Really, WTF.  I’m sure the companies operating would love to capture the gas to sell but as mentioned in the article the infrastructure is not there to capture it, pipelines and processing. So let’ s look at the math

Natural Gas is running at the about $4.00 per 1,000 cubic feet at the wellhead, and they are running 100 million cubic feet a day so 100 Million/1,000 * $4.00 = $400,000.  (multiplied by 365)  = $146 Million Dollars per year.

WTF.  And this is just from the commodity straight from the well head it does not count the economic impact of a new natural gas facility and the margins made by in between, etc.  Okay I am sure an infrastructure project to capture all this is not cheap, but talk about a shovel ready project with a revenue stream able to pay off investors.  But in a bid to extract as much oil as possible from the Bakken Field in North Dakota through hydraulic fracturing and horizontal drilling more and more and more gas will be released as a byproduct.
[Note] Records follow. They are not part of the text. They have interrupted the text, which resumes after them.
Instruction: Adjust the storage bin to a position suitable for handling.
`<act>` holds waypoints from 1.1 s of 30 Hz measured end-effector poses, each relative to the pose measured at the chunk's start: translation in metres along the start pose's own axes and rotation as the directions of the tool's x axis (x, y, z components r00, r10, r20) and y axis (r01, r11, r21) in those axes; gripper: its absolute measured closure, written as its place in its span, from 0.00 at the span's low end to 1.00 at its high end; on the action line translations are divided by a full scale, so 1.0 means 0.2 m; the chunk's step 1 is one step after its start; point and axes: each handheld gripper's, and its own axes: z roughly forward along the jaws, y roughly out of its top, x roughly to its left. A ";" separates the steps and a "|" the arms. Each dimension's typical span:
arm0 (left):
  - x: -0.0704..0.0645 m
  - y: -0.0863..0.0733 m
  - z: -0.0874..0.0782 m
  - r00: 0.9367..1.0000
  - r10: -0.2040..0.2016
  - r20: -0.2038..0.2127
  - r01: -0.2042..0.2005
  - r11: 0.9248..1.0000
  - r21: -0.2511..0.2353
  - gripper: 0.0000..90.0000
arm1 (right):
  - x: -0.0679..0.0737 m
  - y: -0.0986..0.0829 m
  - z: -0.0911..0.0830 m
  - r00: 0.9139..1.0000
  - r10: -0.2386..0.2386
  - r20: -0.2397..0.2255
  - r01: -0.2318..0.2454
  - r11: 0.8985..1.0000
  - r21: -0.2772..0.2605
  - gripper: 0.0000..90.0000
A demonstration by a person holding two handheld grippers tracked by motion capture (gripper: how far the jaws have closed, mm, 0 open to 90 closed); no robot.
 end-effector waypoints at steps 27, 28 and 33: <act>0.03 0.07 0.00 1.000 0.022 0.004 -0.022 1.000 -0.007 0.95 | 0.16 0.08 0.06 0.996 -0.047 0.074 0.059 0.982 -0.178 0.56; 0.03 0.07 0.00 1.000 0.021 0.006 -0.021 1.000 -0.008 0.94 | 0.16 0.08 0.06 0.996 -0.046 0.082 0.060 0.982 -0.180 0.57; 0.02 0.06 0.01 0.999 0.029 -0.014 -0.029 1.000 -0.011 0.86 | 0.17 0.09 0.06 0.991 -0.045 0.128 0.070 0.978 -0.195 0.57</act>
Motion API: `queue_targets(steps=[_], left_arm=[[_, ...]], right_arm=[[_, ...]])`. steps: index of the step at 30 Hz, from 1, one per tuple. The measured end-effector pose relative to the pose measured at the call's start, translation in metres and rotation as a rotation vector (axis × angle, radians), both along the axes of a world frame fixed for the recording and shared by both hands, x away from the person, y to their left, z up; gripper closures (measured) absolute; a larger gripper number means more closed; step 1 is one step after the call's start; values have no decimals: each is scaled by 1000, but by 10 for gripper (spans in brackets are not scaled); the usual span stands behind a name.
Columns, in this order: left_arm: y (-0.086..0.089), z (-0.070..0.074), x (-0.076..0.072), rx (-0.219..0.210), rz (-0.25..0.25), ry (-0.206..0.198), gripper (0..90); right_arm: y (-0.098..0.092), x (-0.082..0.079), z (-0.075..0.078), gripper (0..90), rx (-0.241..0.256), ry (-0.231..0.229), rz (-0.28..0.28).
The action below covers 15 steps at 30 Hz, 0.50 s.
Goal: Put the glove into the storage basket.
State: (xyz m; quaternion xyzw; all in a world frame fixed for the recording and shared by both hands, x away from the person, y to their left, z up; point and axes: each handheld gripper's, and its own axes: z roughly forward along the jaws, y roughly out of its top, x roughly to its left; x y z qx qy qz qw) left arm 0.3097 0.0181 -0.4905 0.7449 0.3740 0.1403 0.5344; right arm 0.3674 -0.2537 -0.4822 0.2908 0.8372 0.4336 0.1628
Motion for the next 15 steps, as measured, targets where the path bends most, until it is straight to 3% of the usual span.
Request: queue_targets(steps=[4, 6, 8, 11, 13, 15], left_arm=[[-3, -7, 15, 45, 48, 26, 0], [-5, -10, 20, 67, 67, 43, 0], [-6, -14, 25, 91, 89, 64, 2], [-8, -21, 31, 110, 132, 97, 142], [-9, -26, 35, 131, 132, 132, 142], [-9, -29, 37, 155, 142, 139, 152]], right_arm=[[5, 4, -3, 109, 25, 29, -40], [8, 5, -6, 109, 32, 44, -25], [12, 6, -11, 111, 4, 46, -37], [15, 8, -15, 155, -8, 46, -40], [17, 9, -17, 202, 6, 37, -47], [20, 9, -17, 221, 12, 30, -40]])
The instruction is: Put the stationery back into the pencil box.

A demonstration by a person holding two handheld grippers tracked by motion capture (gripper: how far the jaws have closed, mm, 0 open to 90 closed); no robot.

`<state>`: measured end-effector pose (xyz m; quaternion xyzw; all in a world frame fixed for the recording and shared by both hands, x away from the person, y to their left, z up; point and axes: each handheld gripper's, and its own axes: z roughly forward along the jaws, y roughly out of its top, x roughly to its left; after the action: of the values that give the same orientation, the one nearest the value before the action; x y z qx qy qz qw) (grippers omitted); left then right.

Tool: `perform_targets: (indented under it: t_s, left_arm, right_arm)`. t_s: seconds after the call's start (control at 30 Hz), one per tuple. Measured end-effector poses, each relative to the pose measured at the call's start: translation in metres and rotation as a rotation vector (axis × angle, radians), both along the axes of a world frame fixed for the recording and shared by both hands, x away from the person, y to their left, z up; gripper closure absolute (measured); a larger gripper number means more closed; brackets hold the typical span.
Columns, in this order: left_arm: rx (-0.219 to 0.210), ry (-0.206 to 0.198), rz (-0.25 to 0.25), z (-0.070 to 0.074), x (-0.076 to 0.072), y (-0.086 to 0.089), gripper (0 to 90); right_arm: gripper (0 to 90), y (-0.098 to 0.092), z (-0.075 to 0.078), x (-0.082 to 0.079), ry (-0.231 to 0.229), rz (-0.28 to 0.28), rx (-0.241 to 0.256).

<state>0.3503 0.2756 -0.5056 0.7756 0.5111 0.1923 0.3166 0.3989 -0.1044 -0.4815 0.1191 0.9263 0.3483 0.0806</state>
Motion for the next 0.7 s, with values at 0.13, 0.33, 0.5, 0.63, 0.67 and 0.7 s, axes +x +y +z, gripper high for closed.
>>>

Why flare, because it’s easier and cheaper while extracting the more “valuable” oil from the fields.  So while scientist try to figure out how extract energy from wood pulp and the sun, algae and the like  myopia continues to claim more victims as we burn a precious, finite resource because it’s convenient.  Let’s put even more people to work in North Dakota building the infrastructure in a planned and smart way.  Wayne Schafer is quoted at the end of the article saying, “You can do it fast or you can do it right.”  or I’ll quote one of the construction managers we’ve done work for, “You can do something no ass, or you can do something full ass, just don’t do it half ass”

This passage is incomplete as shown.